A guide to using SLURM to run GPU jobs on pat

From Docswiki
Jump to navigation Jump to search

We now have a queueing system set up for use with some of our GPU machines. The head node is pat.ch.private.cam.ac.uk and all jobs should be submitted to the queue from there. More detailed information on setup and usage can be found at: http://www.ch.cam.ac.uk/computing/abc-cluster

Cards

Currently, pat has 15 GeForce GTX TITAN Black GPUs, 12 Tesla K20m GPUs and 16 GeForce GTX 980 GPUs (Maxwell architecture) on its nodes (only 8 of these are currently available as the racks are being used for extra Titan Black GPUs from eBay - 19/12/16). The Titan and Tesla cards should only be used for applications which require double precision, such as CUDAGMIN and CUDAOPTIM. The Maxwell cards are designed for single precision applications such as AMBER's pmemd.cuda in its default mode. Please do not use the double precision cards for running AMBER.

Queueing system

The queueing system on pat is SLURM. Detailed information on using SLURM can be found in the documentation. The current walltime is seven days. As on sinister, jobs should be run on local /scratch on the nodes rather than the NFS-mounted /home and /sharedscratch. The progress of your job can be viewed by sshing into the appropriate node.

Example SLURM submission script for a job running on a single GPU

The following example script can be submitted to the queue by typing 'sbatch scriptname' at the terminal.

#!/bin/bash

# Request 1 TITAN Black GPU - use '--constraint=teslak20' for a Tesla or '--constraint=maxwell' to request a Maxwell GPU for single precision runs
#SBATCH --constraint=titanblack
#SBATCH --job-name=mytestjob
#SBATCH --gres=gpu:1
#SBATCH --mail-type=FAIL

hostname
echo "Time: `date`"
source /etc/profile.d/modules.sh

# Load the appropriate compiler modules on the node - should be the same as those used to compile the executable on pat
module add cuda/7.0
module add icc/64/2015/3/187
module add anaconda/python2/2.2.0 # Needed for python networkx module - must be python 2, not 3

# Set the GPU to exclusive process mode
sudo nvidia-smi -i $CUDA_VISIBLE_DEVICES -c 3

# Make a temporary directory on the node, copy job files there and change to that directory
TMP=/scratch/$USER/$SLURM_JOB_ID
mkdir -p $TMP
cp ${SLURM_SUBMIT_DIR}/{atomgroups,coordsinirigid,coords.inpcrd,coords.prmtop,data,min.in,rbodyconfig} $TMP
cd $TMP

# Run the executable in the local node scratch directory
/home/$USER/svn/GMIN/build/CUDAGMIN

# Copy all files back to the original submission directory
cp * $SLURM_SUBMIT_DIR
STATUS=$?
echo "$STATUS"
if [ $STATUS == 0 ];
   then
      echo "No error in cp"
      cd $SLURM_SUBMIT_DIR
      rm -rf $TMP
fi

echo Finished at `date`

Example SLURM submission script for a PATHSAMPLE job using CUDAOPTIM

With SLURM, you must request the same number of GPUs on each node you are using.
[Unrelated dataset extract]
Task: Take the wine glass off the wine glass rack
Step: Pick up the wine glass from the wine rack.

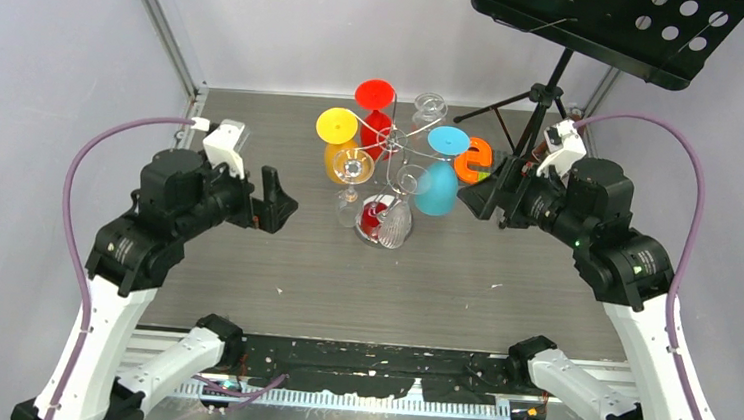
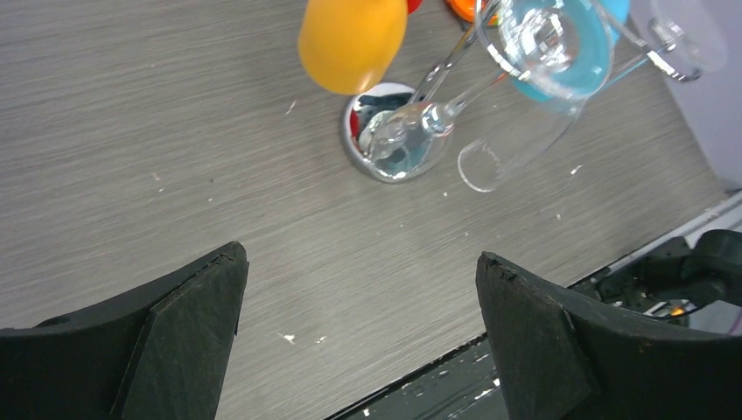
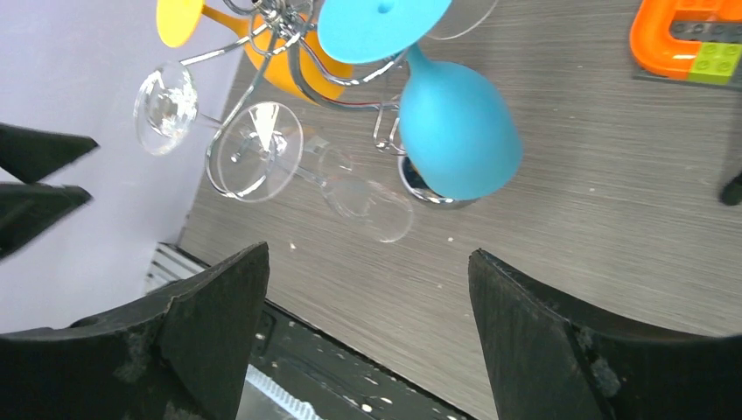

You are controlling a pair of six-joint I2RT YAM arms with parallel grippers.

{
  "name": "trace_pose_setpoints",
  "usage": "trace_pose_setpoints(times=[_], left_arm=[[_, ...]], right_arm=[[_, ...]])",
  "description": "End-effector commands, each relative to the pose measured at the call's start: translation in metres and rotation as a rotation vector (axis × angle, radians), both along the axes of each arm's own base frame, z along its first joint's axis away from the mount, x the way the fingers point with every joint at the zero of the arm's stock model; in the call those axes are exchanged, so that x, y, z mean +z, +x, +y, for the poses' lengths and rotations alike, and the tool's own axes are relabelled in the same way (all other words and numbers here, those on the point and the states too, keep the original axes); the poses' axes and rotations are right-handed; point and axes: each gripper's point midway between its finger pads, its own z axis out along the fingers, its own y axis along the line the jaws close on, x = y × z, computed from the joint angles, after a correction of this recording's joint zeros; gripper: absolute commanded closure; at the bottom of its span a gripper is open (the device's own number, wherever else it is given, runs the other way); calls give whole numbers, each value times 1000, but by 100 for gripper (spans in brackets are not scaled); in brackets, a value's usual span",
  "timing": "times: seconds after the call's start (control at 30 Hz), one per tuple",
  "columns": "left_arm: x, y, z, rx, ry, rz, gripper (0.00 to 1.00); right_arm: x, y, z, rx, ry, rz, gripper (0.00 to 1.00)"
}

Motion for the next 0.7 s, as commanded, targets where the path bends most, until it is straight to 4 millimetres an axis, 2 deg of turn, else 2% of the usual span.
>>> trace_pose_setpoints(times=[0.0, 0.27, 0.53, 0.67], left_arm=[[-2, 0, 18, 64, 32, -84, 0], [-15, -6, 24, 78, 31, -125, 0], [-37, -7, 19, 65, 3, -115, 0], [-41, -11, 17, 56, -12, -108, 0]], right_arm=[[26, 9, 19, 7, 169, -28, 11], [25, 21, 28, -16, 270, -13, 17], [20, 21, 21, -38, 224, -39, 18], [19, 20, 15, -46, 176, -54, 18]])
CUDAOPTIM also requires a CPU for each GPU being used, so make sure this is set to the same number. The example script below will run eight simultaneous CUDAOPTIM jobs, four on each node. The number of GPUs per node can be between one and four. There are currently six nodes available that can be used to run CUDAOPTIM jobs.

Also, note that you must have each node you are using set up such that you can ssh into any other node without having to type a password. To do that, first generate a public/private RSA key pair using:

ssh-keygen -t rsa

Do not enter a passphrase when prompted (just press enter). Then type:

cat .ssh/id_rsa.pub >> .ssh/authorized_keys

Test whether this has worked by sshing into one of the nodes and then another directly from there. All the nodes see the same home directory, so if it's working for one node then it should work for all the rest.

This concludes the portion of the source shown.